Alpinismo estremo? No grazie, non più

Che senso ha sfidare la montagna oltre ogni rischio accettabile? La domanda più volte ripetuta da Andrea Purgatori nella puntata di “Atlantide” del 19 febbraio 2020 sulla Sette, tutta dedicata al Nanga Parbat “montagna assassina” e a Daniele Nardi e al suo crudele destino, ancora ronza per la testa mentre in rete si diffonde una notizia in qualche modo clamorosa. Viene diramata da Desnivel, dal 1981 la prima rivista mensile indipendente di arrampicata e alpinismo della Spagna. Riguarda il grande alpinista russo Denis Urubko e la sua meditata decisione di abbandonare l’alpinismo estremo a quota ottomila che il sito definisce “ochomilismo”. Urubko lo fa a 46 anni, pago della sua collezione di successi, compresa la salita di tutti i 14 Ottomila senza ossigeno. Questo si legge nell’autorevole sito spagnolo.

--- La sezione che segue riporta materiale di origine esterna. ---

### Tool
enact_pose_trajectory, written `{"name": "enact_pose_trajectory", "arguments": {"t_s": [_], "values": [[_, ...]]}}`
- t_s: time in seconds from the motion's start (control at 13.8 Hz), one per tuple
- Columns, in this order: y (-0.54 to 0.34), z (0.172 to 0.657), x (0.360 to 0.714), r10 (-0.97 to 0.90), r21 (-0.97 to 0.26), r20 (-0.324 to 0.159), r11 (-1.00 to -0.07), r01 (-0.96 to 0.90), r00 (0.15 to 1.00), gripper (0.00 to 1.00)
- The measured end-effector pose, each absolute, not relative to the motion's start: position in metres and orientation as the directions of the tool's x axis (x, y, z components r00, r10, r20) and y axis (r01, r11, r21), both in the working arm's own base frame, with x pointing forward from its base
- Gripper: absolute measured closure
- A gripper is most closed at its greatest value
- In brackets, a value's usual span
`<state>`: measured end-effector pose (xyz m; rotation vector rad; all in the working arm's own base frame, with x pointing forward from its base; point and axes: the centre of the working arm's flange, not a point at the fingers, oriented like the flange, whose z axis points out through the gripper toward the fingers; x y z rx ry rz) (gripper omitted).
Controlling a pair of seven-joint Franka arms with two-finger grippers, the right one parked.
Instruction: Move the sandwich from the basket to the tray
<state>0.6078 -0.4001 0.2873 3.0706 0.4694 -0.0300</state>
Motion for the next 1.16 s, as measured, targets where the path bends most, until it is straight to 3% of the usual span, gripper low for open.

Il contributo di Denis in numerosi interventi di soccorso d’alta quota lo ha reso celebre e molto amato dal pubblico. Da ricordare tra tutti il salvataggio di Elisabeth Revol sul Nanga Parbat (2018) e, più recentemente, quello del nostro connazionale Francesco Cassardo sul Gasherbrum VII (2019). La decisione dell’alpinista russo, persona colta e di grande simpatia, scrittore di valore, può dunque essere la risposta che si prefiggeva di fornire la Sette nella puntata intitolata “Nanga Parbat. L’ultima sfida” protrattasi fino a tarda ora con il drastico parere dello scrittore Erri De Luca sull’irresistibile attrazione esercitata dalla “naturale” rischiosità dell’alpinismo. Non è un caso che altri rinomati alpinisti si siano comportati in passato come Urubko. Semplicemente rifiutandosi di gettare via questa vita, l’unica che abbiamo, finché ci è data in regalo. (Ser)

Fonte: https://www.desnivel.com

L’annuncio dato da Desnivel. In apertura un’immagine di Urubko tratta da Internet.